A Invenção da Asneira

Época gloriosa foi aquela logo a seguir à Independência em que a língua portuguesa sofreu uma apropriação nacional e passou a andar ao nosso lado e a falar do nosso jeito..

Retirados os guardiães do português que tanto podiam ser os eruditos professores como o Dr. Mourão Correia, ilustre lusitanista talhado em má cepa de inspector escolar, até ao Xico da Esquina que se sentia tão dono da língua que explicava ao servente que o vinho que era vinho  binho se dizia e como binho  se bubia ...

Retirados os achados donos da língua e tendo esta ficado, embora livre, desvalida de tão douta e puritana protecção, veio ela para a rua conviver com uma revolução que se pré-  
anunciava ( e afinal morreu defuntada pelo abandono) inventar palavras com sabor da farinha que houvesse e do peixe frito que aparecia.

Primeiro veio com a guerra a militarização da língua: se o inimigo atacava  gente "aplacava" no chão, se o inimigo "desconseguia" logo a gente lhe "colocávamos" que é como quem diz, imobilizávamo-lo como se ele fosse um "sabotador" desse que andam a roubar carteiras na rua. Porque sabotador, estareis lembrados, pulou o muro da guerra, para o da economia e passou a querer dizer também  ladrão.

Depois de ter assentado praça, a Língua Portuguesa achou que embora houvesse trinta e tais nomes para dizer menino, desde criança, curumi, criatura, gaiato garoto,  guri, fedelho, infante, miúdo, moço, nhonhô, párvulo, pequeno, petiz e rapazinho, era bom termos uma palavra nossa e assim botámos no dicionário de todos os dias a palavra pioneiro, o tão conhecido piô.

Outros vocábulos que o dicionário não tinha e a gente precisava como "panicar". É certo que no português anteriormente falado a gente entrava em pânico, mas agora com guerra e morteiro havia que arranjar um verbo de maior rapidez que grande era o medo e a necessidade. Deixou de se entrar educada e portuguesmente em pânico, para se panicar logo ali.

E todas estes descobrimentos que fazíamos não às Índias dos saberes, nem e aos Brasís da crioulidade, mas às raízes populares da nossa alma, e todos estes astrolábios que ajustávamos à realidade das nossas estrelas eram legítimos.

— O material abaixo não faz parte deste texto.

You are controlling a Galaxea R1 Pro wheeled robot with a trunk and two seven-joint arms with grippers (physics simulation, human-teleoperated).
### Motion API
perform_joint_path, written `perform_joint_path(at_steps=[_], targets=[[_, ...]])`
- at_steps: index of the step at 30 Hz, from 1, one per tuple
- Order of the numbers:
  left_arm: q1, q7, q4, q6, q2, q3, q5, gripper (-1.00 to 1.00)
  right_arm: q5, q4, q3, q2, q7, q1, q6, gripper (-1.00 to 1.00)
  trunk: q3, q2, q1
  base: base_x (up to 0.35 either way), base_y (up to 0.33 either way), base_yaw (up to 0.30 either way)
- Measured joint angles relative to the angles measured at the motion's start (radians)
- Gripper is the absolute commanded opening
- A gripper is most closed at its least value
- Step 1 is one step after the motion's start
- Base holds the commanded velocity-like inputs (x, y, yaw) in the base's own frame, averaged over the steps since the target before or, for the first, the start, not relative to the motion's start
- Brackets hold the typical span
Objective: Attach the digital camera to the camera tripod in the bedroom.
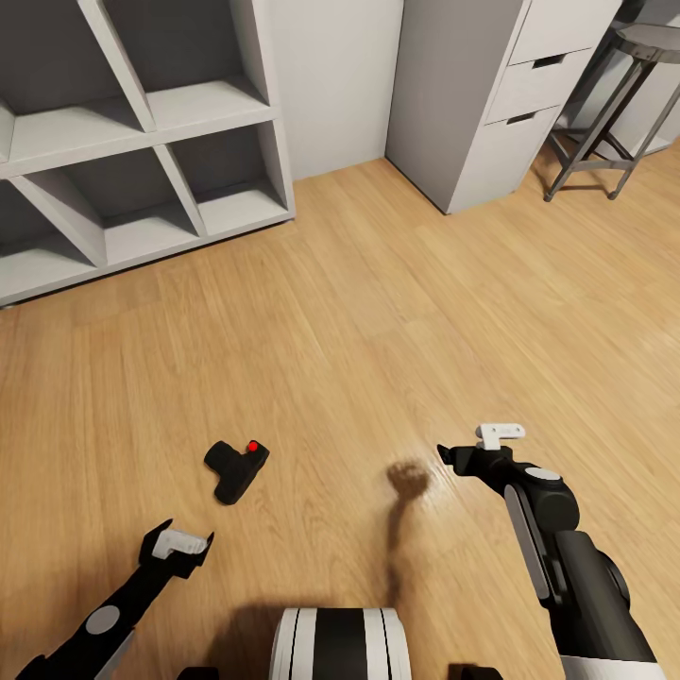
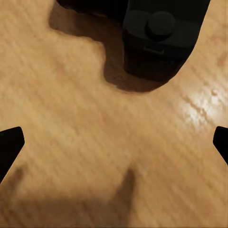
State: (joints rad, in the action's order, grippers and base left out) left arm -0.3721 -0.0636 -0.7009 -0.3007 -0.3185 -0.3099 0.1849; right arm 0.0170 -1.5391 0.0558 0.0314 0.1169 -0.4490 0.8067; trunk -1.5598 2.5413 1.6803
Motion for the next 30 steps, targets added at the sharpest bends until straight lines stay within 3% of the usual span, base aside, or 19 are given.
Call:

Legítimos, porque tinham uma razão. Legítimos, porque apontavam para uma necessidade. Legítimos porque ao invés de empobrecer e conspurcar a língua a enriqueciam e a tornavam mais tropicalmente viva e adaptada. Legítimos também, porque como dono e utente desta língua a transformávamos sem outra intenção que não fosse torná-la mais nossa, mais comunicável, mais à medida das nossas precisões.

Ora pois que servem estas palavras para duas coisas: a primeira para demonstrar que não sou um puritano da língua, a outra para chamar a atenção a todos aqueles que nos jornais, nas rádios, na Televisão, a atropelam, a conspurcam, não se sabem servir dela.

A língua não se quer virgem, quer-se amante e namorada. Amem-na, estimem-na, mas não a prostituam.

Já não falamos dos às que saem quase sempre trocados e se transformam em as e que por muito que se fechem os olhos, os ouvidos e o entendimento, fazem uma diferença como do "dia p'rá noite", mas falemos do mas que ainda se pode corrigir e não dizer mais, porque uma coisa é eu ser casado, mas ter mais que uma mulher, outra coisa é você ser solteiro mas, por muito que se esforce não conseguir mulher nenhuma.

Uma mesmo situação é a de quem protesta porque acha que tem razão, outra quem a pretexto da razão que tem procura magoar os outros. Temos ainda o director ( e não o direitor) que não pode ser agraciado com um jantar, porque não é  possível  ser condecorado com tanta comida ao peito.

E finalizo com o culminar que é empregue como finalizar, quando significa principalmente, que se chegou ao ponto mais alto de uma celebração, quando a etiqueta obriga que se tenha na mão, mais que um copo de vinho branco, uma taça de champagne.